It would not be off the mark to state that during the NATO facilitated carnage in Syria, the largest number of takfiris filling the ranks of terrorist gangs were probably citizens of the former Soviet Union (FSU). They came from Central Asia and the Caucasus. The most notorious leaders of the takfiri groups in Syria were either Dagestanis, Georgians, Chechens, or Tajiks.
Even though the first active Islamic movement in the region was a traditional Sunni Islamic organization in Tajikistan, Islamic Revival Party of Tajikistan (IRPT), it is the Wahhabi narrative that came to dominate Islamic organizations in the region. We will try to analyze briefly why this occurred and what are the prospects of this contemporary Umayyad trend among Muslim societies in the FSU region.
The primary reason why the takfiri narrative became dominant among most practicing Muslims in the early 1990s is because prior to its failure, the pro-independence movement in Chechnya was infiltrated by Saudi trained pseudo-scholars. The Chechen pro-independence movement under the Islamic banner and slogans was the primary exposure for many Muslims of the USSR to Islam. Totally alienated from Islam during the communist era, most Muslims saw a sort of revival of their independence in those challenging Moscow’s imperial presence, which was concealed under the mask of “internationalist communism.” As Chechens pulled off numerous daring military operations against the Russian army, they became symbols of the new post-Soviet reality that many nations dreamt of for decades: total independence from Russia. This vision blinded many Muslims of the FSU region to the non-Islamic and at times un-Islamic conduct of warfare by Chechen militias and their steady drift toward the crude doctrine of Salafism.
The period of the Chechen war for independence from 1994 to 2003 was the single most important event in Islamic revival in the FSU region. Prior to mutating into the takfiri trend, the Chechen movement was seen as a symbol of independence from decades-old Russian conquest of formerly Muslim territories in the Caucasus and Central Asia. It is no longer the case but the events of those years left a strong ideological and methodological footprint in the minds of many Muslims in the Caucasus and Central Asia.
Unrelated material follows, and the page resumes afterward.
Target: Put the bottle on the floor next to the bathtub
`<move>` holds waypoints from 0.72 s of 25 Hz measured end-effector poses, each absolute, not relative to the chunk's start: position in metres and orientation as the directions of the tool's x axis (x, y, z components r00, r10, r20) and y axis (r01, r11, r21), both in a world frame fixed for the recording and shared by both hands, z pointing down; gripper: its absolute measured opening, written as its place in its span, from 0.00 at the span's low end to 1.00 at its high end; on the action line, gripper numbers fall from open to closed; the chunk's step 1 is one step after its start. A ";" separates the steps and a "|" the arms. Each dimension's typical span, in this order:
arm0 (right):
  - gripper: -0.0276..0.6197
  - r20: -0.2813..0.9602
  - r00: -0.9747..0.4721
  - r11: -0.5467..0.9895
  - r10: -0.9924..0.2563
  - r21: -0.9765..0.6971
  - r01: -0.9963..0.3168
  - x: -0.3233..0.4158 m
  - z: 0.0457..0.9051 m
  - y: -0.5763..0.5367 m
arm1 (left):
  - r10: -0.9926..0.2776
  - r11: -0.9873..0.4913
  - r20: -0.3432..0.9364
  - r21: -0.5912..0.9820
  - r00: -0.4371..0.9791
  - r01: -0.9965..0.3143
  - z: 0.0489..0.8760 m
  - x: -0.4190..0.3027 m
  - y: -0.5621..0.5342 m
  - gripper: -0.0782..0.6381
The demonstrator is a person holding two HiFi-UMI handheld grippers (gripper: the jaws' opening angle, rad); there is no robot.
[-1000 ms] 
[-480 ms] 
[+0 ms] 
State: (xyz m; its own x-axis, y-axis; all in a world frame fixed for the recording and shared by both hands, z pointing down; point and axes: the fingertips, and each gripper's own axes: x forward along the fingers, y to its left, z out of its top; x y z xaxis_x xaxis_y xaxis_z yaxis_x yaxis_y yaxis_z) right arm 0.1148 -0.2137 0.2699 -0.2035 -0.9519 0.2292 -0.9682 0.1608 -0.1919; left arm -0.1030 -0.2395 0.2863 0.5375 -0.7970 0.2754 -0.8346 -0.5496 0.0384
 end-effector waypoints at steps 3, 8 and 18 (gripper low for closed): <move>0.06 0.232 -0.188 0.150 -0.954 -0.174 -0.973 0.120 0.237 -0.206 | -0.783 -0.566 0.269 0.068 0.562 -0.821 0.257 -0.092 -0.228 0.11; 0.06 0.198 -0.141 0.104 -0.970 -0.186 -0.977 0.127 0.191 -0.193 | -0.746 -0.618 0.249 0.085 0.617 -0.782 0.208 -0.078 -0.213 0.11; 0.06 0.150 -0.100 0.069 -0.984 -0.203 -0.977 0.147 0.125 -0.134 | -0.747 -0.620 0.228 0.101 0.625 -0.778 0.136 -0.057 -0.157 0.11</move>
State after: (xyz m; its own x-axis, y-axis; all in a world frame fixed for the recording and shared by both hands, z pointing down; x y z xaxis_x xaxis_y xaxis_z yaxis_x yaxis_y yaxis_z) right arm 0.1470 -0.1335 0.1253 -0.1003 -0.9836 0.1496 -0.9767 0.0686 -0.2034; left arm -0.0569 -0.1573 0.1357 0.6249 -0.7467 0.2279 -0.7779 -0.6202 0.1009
Today, remnants of Chechnya’s pro-independence movement are a leaderless bunch freelancing as NATO-facilitated shock troops to advance Washington and Tel Aviv’s agenda to partition the Muslim East into petty warring mini-states. It is highly unlikely, however, that the takfiri narrative will become the dominant mobilizing banner for Muslims in the FSU region.
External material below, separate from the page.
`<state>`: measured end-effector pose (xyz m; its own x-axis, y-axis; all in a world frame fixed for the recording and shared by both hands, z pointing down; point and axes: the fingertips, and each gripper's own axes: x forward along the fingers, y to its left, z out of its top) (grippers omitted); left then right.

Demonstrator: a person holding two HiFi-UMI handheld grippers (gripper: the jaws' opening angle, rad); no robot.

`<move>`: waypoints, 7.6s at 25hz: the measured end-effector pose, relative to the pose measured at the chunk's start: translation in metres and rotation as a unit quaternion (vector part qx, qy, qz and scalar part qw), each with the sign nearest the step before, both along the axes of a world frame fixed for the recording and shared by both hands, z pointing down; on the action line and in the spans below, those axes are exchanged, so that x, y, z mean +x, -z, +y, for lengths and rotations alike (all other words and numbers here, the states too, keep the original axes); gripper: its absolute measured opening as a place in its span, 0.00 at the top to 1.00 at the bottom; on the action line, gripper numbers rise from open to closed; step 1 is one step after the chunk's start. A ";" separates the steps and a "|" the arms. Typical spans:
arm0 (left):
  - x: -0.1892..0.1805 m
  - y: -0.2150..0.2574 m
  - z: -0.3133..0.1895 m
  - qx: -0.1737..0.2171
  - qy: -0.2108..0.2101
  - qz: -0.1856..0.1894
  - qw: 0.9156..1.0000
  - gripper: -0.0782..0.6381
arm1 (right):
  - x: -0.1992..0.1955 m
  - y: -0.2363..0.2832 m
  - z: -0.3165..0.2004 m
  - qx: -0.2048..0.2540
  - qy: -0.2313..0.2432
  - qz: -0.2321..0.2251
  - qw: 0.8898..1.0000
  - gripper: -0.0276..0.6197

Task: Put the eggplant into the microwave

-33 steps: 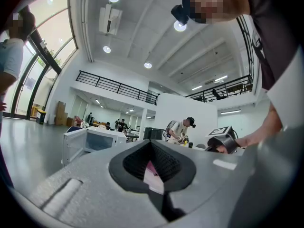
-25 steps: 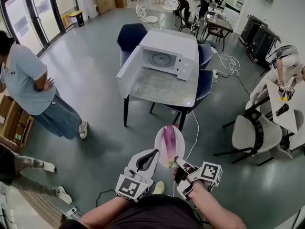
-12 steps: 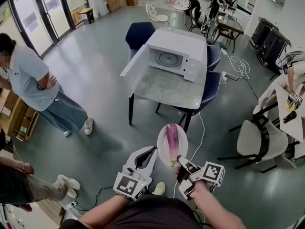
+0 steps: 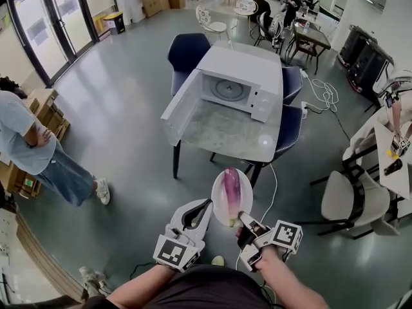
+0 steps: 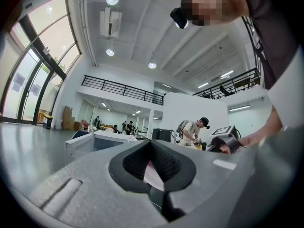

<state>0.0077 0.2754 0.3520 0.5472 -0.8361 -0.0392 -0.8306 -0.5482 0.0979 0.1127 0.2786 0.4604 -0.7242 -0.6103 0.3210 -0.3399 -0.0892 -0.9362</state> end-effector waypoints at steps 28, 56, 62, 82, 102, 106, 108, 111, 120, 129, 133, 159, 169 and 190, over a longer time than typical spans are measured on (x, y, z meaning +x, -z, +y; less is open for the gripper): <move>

Nevertheless, the takfiri trend is still a powerful tool utilized by regional regimes to undermine legitimate Islamic movements. This could best be observed in Tajikistan and Azerbaijan where the respective ruling kleptocracies allow the takfiri groups to function in a controlled manner to secure support from Moscow, Tehran, and Europe. The logic of this policy is that during a legitimate popular uprising the un-Islamic terror methods of the takfiri groups will legitimize any regime’s excessive brutality inflicted on its own population under the guise of “fighting terrorism.” Due to lack of ideological and organizational sophistication of legitimate Islamic movements in the region, this policy is an attractive option for regional regimes to maintain.
In the coming years, the primary challenge for most Islamic movements globally would be to prevent takfiri-minded and Saudi-linked organizations from hijacking the legitimate popular drive for change. This obstacle will be particularly difficult to overcome for Muslims in the FSU region as the salafi Saudi-minded groups have managed to establish themselves as primary alternatives to official state-sanctioned “Islam.”
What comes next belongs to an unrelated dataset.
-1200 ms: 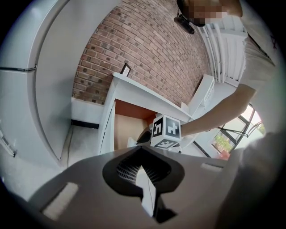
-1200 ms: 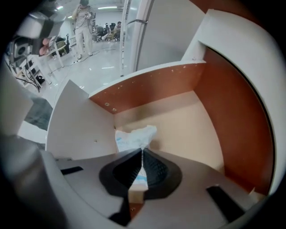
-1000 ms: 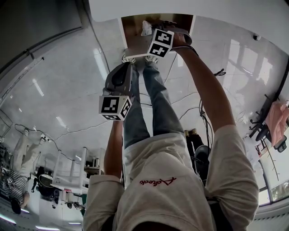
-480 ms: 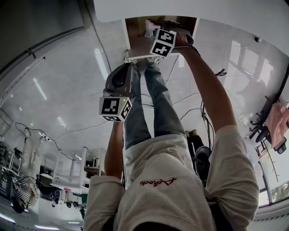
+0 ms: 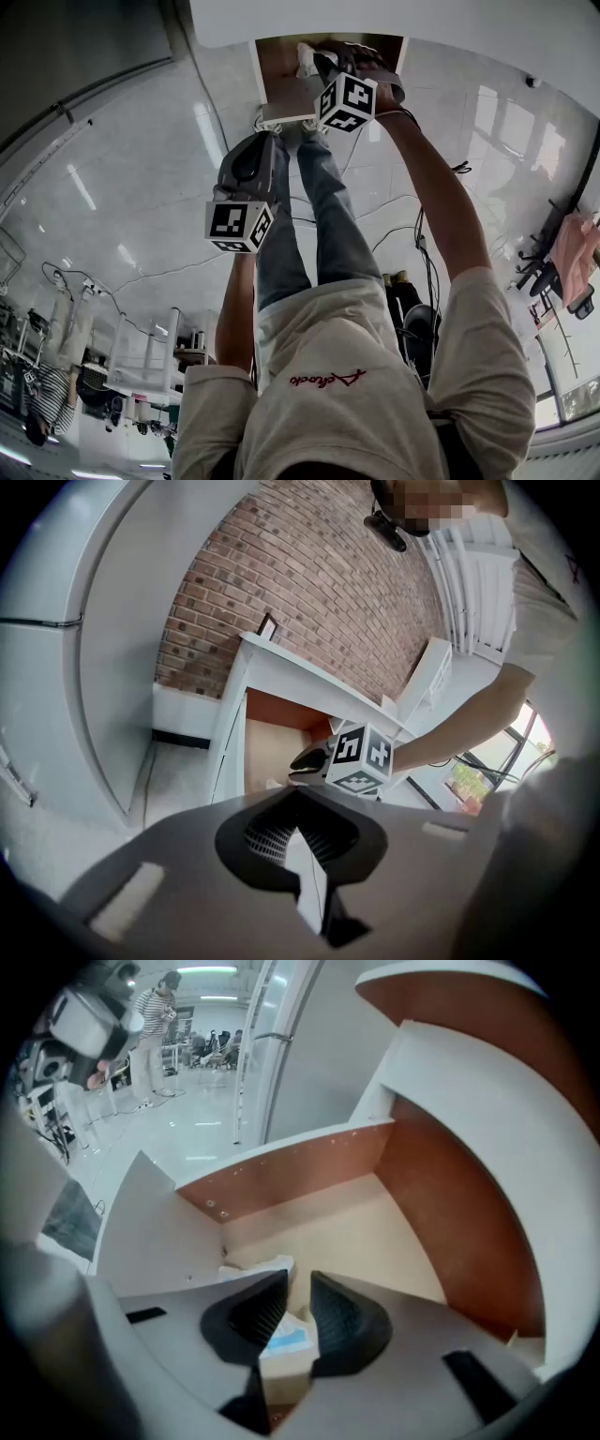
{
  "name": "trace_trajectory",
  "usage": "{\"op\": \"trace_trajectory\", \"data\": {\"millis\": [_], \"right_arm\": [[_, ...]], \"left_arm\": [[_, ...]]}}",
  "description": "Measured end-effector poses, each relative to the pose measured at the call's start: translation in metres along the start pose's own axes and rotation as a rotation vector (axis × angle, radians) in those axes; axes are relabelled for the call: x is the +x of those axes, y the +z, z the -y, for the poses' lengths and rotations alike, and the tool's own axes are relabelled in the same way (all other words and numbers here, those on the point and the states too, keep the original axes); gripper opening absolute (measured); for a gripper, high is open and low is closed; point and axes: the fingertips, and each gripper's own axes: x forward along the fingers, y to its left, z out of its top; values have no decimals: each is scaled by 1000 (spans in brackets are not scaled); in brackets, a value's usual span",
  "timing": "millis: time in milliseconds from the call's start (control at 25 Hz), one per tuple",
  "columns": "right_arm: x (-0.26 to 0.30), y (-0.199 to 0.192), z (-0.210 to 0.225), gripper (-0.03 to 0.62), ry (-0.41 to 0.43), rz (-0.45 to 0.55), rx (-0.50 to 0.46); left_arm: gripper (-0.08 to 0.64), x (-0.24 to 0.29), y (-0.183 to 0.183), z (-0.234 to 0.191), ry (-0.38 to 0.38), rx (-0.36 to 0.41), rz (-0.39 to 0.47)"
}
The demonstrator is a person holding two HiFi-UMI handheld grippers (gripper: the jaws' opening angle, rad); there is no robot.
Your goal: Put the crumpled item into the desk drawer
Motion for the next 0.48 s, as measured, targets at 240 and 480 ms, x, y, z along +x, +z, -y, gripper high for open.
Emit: {"op": "trace_trajectory", "data": {"millis": [240, 480], "right_arm": [[-33, 9, 7, 23, -115, 85, 97], [-63, 9, -12, 14, -151, 144, 225]], "left_arm": [[8, 1, 3, 5, -4, 12, 0], [8, 3, 3, 10, -17, 30, 0]]}}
While these NATO facilitated takfiri groups have failed to run a state or manage a society in Afghanistan, Chechnya, parts of Nigeria, Somalia, and more recently in Libya, and in parts of Syria and Iraq, some Muslims in the FSU region see them as potent vehicles to loosen the grip of current regimes. This coincides with how NATO views the takfiris: as tools of destabilization. A situation like this creates a dilemma for many socio-political activist groups in the FSU region that are unable to shake up the autocratic regimes on their own, but who are desperately anxious to get rid of them. This essentially boils down to the following question: should an alliance of convenience be struck with tools of destabilization? “No” is the easy answer for an outside observer, but not for a socialist, liberal, or a committed Muslim stuck in the torture gulags in Uzbekistan, Tajikistan, or Azerbaijan. Until there is an authentic opposition movement that would present a bold alternative to the current oppressive regimes, the takfiri threat will continue to exist.